The task: Only one stretch of the data below is wanted: the lines starting at the one with "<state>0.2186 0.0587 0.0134" and ending at the one with "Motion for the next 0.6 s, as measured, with", both included, given again exactly.

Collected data
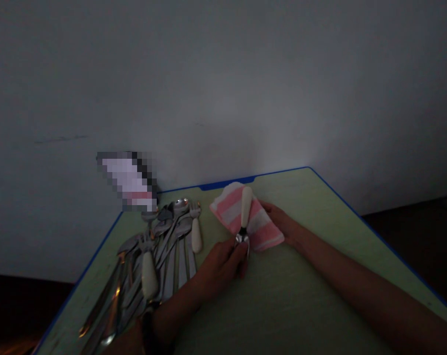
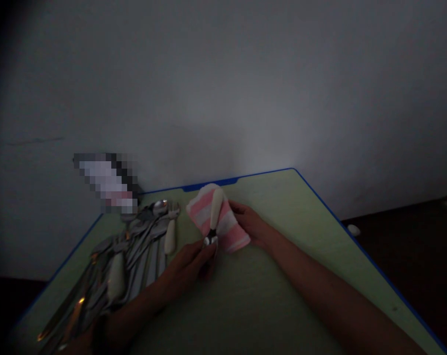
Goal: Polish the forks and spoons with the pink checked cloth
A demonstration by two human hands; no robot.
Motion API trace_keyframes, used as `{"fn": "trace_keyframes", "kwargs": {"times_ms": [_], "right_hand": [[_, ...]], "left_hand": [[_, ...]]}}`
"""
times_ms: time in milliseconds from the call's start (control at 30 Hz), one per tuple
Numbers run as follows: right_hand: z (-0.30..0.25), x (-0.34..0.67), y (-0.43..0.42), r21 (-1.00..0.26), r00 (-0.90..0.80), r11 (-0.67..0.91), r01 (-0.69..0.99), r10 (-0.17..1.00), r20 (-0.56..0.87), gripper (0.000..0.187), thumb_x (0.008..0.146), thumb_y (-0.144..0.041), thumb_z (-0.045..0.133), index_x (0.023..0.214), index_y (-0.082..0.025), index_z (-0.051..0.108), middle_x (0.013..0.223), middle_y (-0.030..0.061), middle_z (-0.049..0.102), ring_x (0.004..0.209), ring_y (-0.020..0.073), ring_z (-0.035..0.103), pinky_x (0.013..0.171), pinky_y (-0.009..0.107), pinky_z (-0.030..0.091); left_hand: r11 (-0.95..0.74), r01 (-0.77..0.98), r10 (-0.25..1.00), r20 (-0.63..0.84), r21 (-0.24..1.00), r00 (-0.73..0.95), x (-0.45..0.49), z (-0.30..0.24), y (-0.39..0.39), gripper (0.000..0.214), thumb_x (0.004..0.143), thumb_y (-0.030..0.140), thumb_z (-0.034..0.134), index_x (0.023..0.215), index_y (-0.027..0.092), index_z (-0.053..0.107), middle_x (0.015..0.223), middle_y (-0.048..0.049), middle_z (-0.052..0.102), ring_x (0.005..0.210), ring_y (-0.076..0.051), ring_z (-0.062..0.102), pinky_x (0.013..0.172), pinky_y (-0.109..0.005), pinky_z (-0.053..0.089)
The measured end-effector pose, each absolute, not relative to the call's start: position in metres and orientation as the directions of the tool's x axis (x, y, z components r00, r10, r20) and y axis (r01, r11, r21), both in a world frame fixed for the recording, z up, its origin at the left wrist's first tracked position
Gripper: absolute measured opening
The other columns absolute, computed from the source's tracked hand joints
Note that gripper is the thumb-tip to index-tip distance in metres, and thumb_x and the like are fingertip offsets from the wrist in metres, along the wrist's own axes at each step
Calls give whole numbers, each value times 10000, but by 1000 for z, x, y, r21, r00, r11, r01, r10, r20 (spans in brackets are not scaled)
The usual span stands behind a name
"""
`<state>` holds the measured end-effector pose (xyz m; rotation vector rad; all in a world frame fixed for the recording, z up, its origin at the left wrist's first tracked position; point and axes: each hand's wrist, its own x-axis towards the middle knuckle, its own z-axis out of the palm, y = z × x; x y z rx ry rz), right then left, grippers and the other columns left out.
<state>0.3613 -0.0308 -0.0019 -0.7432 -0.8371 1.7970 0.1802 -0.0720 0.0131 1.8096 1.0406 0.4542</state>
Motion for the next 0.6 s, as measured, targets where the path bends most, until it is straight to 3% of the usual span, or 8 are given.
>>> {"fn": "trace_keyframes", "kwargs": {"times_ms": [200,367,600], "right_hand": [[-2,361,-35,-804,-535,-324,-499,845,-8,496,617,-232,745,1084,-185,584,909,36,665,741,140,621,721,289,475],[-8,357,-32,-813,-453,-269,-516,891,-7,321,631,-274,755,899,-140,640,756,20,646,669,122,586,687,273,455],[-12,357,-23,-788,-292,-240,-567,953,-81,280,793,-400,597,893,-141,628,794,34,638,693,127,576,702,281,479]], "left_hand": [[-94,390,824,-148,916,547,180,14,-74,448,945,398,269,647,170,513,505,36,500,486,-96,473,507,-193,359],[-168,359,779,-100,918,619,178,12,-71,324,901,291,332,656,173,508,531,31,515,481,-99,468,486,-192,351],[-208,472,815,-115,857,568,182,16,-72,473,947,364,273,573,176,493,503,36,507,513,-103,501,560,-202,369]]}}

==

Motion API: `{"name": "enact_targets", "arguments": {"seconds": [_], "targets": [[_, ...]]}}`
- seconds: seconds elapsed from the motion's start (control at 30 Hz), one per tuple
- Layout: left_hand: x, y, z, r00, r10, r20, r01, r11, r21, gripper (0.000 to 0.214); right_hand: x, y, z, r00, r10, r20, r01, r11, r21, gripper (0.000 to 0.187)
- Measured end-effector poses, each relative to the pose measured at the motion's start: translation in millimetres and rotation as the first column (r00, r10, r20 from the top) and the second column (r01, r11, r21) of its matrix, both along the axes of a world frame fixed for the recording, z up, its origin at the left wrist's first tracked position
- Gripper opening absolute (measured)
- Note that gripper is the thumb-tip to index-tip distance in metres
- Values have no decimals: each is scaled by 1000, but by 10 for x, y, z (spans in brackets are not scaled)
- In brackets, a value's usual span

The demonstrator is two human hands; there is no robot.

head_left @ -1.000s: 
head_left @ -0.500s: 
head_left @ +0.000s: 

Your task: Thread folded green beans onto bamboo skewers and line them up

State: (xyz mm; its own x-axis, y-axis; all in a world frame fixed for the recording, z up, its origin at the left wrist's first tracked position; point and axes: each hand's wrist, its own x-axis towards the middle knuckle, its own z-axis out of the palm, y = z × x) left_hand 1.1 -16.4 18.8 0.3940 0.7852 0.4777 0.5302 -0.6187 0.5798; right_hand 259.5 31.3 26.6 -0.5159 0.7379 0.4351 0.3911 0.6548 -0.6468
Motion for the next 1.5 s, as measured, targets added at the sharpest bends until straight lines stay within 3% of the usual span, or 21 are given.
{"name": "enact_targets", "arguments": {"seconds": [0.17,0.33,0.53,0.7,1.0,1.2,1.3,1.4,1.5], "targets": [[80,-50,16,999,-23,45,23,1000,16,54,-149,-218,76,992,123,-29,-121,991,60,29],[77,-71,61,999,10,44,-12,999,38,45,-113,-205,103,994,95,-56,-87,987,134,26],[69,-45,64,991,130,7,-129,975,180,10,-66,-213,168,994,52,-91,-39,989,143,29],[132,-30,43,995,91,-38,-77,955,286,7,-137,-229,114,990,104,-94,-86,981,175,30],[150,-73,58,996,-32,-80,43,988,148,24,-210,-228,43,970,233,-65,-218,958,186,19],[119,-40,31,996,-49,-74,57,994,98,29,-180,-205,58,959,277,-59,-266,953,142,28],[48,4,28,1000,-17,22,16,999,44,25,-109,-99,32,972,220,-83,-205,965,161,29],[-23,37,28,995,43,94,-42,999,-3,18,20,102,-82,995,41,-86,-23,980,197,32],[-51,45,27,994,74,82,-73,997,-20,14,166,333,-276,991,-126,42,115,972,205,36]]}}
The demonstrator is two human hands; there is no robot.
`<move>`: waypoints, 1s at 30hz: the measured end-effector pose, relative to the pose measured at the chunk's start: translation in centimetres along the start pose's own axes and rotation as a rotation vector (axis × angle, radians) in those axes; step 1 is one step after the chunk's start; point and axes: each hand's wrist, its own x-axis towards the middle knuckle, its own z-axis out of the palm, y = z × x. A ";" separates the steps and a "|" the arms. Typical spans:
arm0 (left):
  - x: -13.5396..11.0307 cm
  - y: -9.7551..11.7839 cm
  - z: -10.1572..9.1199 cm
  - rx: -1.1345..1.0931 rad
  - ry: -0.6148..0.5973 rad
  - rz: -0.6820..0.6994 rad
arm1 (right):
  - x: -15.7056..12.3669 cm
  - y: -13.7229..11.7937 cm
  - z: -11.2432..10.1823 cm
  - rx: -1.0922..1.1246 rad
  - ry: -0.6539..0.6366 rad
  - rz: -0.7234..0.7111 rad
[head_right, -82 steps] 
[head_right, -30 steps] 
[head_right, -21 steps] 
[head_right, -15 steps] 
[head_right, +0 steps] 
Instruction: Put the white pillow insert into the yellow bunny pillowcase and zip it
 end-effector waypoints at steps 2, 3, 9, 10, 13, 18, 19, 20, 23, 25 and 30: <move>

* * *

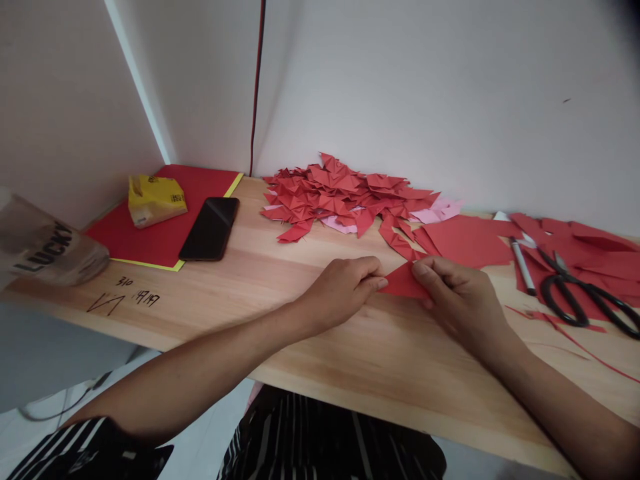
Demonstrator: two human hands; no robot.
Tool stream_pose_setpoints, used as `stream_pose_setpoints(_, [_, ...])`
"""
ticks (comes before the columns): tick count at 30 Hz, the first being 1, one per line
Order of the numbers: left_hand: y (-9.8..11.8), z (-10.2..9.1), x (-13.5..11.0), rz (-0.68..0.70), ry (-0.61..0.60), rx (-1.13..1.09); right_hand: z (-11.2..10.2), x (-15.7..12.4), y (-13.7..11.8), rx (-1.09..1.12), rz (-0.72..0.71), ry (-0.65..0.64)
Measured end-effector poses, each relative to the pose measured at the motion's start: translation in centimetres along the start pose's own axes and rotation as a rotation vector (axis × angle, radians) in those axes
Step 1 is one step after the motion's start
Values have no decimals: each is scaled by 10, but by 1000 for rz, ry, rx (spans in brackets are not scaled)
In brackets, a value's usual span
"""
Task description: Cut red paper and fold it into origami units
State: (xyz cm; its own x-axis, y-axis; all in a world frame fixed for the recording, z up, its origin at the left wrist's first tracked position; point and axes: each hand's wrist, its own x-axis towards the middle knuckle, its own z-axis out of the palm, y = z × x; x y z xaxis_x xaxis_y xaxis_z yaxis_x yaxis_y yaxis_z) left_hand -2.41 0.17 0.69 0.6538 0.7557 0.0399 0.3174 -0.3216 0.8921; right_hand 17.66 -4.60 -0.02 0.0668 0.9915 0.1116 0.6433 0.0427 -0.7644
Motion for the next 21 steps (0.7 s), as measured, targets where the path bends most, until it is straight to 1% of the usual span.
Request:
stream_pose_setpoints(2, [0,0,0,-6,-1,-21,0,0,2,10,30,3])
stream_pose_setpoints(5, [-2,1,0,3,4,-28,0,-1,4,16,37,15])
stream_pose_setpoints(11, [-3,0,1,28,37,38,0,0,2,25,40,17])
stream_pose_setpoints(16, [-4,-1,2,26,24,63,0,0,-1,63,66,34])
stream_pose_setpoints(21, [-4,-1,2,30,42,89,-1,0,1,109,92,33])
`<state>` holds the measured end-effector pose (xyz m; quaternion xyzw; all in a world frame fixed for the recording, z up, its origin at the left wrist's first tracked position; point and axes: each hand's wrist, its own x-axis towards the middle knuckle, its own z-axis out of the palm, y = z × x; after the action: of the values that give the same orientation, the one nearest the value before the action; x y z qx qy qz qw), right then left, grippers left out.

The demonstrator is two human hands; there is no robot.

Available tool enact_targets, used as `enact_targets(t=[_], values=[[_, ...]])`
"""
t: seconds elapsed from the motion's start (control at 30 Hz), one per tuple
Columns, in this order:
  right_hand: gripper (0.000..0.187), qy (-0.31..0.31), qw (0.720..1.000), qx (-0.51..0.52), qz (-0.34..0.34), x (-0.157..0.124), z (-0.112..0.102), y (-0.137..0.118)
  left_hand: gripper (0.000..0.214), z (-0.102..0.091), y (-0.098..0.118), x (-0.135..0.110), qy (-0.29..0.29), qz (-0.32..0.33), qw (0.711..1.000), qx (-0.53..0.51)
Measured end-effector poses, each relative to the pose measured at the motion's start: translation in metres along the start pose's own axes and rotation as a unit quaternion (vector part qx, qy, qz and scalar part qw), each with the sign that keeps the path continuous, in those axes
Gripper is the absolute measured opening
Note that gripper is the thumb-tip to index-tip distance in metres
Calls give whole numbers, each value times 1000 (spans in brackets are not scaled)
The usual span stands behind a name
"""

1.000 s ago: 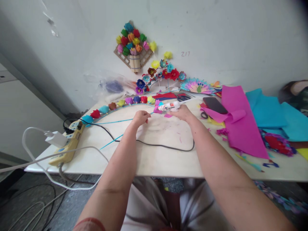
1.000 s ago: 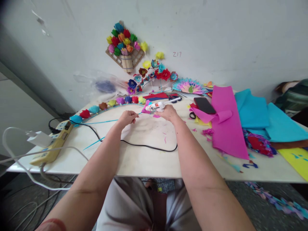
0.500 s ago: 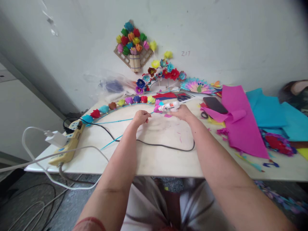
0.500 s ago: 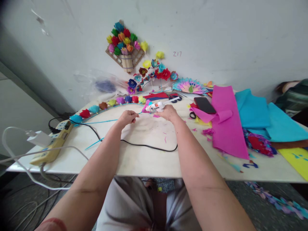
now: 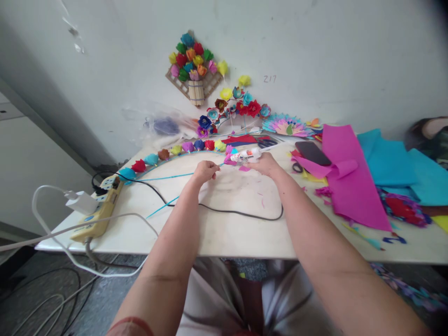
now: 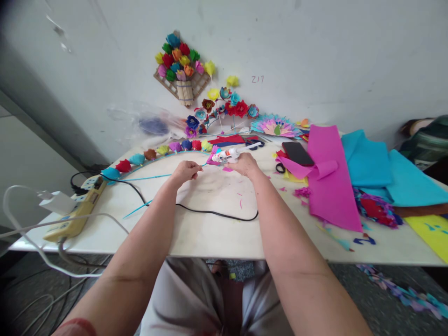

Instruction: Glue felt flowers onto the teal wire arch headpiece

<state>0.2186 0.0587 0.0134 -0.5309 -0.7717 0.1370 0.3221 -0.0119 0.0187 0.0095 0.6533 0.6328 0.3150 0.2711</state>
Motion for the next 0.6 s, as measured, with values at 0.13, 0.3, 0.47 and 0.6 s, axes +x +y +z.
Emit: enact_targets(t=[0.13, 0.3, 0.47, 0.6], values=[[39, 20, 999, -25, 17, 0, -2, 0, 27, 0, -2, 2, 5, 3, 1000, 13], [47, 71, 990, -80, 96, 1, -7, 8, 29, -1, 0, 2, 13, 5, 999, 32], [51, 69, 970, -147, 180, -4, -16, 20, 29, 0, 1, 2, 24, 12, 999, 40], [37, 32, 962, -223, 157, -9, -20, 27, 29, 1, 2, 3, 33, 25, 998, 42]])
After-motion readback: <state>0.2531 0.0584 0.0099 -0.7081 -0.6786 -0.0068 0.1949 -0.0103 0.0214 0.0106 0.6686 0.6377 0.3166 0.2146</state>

Solution to this exercise:
<state>0.2186 0.0587 0.0134 -0.5309 -0.7717 0.1370 0.3221 -0.0119 0.0187 0.0095 0.6533 0.6328 0.3150 0.2711</state>
Motion for the next 0.6 s, as measured, with values at 0.13, 0.3, 0.47 and 0.6 s, axes +x +y +z.

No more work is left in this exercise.